Code and results for the practical exercises of the course "Protein Prediction 2" in Winter 21/22 at TUM
Authors: Adrian Henkel, Finn Gaida, Lis Arend, Sebastian Dötsch, Shlomo Libo Feigin [1]
Transformers [2] have shown great performance for NLP and more recently vision tasks [3] as well. Here we aim to bring the class-attention mechanism [4] back to textual input tasks, namely predicting transmembrane classes directly from protein sequence embeddings [5].
We compared the Class-attention image Transformer (CaiT) against a baseline MLP and CNN to see similar performance results.
This leads us to the conclusion that CaiT does not give a significant improvement in performance over a simple MLP baseline - presumably due to the high information density embeddings.
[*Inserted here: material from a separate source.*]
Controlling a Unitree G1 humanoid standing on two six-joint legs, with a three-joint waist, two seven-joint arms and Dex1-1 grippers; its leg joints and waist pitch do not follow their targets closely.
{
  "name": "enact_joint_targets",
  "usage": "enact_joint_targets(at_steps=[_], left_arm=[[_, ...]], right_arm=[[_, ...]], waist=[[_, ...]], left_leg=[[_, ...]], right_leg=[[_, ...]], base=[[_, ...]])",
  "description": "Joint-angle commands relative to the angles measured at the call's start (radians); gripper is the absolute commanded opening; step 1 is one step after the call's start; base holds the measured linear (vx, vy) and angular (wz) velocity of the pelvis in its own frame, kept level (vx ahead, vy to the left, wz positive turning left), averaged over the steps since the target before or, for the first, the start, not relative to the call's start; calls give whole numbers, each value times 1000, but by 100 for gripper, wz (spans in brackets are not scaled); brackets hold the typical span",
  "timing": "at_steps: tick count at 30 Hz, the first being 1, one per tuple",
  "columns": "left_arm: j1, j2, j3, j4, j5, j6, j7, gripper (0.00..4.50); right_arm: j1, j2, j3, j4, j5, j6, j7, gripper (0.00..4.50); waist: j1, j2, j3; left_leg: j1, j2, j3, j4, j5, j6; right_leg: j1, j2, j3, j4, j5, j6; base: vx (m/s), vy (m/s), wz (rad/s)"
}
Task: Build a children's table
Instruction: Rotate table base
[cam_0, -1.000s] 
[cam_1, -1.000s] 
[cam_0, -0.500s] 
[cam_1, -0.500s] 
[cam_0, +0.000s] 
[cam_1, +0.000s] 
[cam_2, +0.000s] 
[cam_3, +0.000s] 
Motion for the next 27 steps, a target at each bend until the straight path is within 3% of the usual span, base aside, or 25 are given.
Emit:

However one advantage of the attention mechanism is the ability to look at the attention placed at single input tokens for single predictions.
View the full metrics report on Weights & Biases.
- Download the weights from Google Drive and place in a folder called
models
in the root - Download tmh dataset from moodle or Nextcloud (Password protected)
- Download FASTA file for evaluation from the same source
- Install dependencies
pip install -r requirements.txt
- Run main script, supplying at least the following arguments
python main.py
--model_type <one of: ["CNN", "MLP", "CAIT"]>
--emb <path to embeddings.h5>
--fasta <path to FASTA file>
[1] Final presentation slides
[2] Vaswani, Ashish, et al. "Attention is all you need." Advances in neural information processing systems 30 (2017).
[3] Dosovitskiy, Alexey, et al. "An image is worth 16x16 words: Transformers for image recognition at scale." arXiv preprint arXiv:2010.11929 (2020).
[4] Touvron, Hugo, et al. "Going deeper with image transformers." Proceedings of the IEEE/CVF International Conference on Computer Vision. 2021.
APA
[5] Elnaggar, Ahmed, et al. "ProtTrans: towards cracking the language of Life's code through self-supervised deep learning and high performance computing." arXiv preprint arXiv:2007.06225 (2020).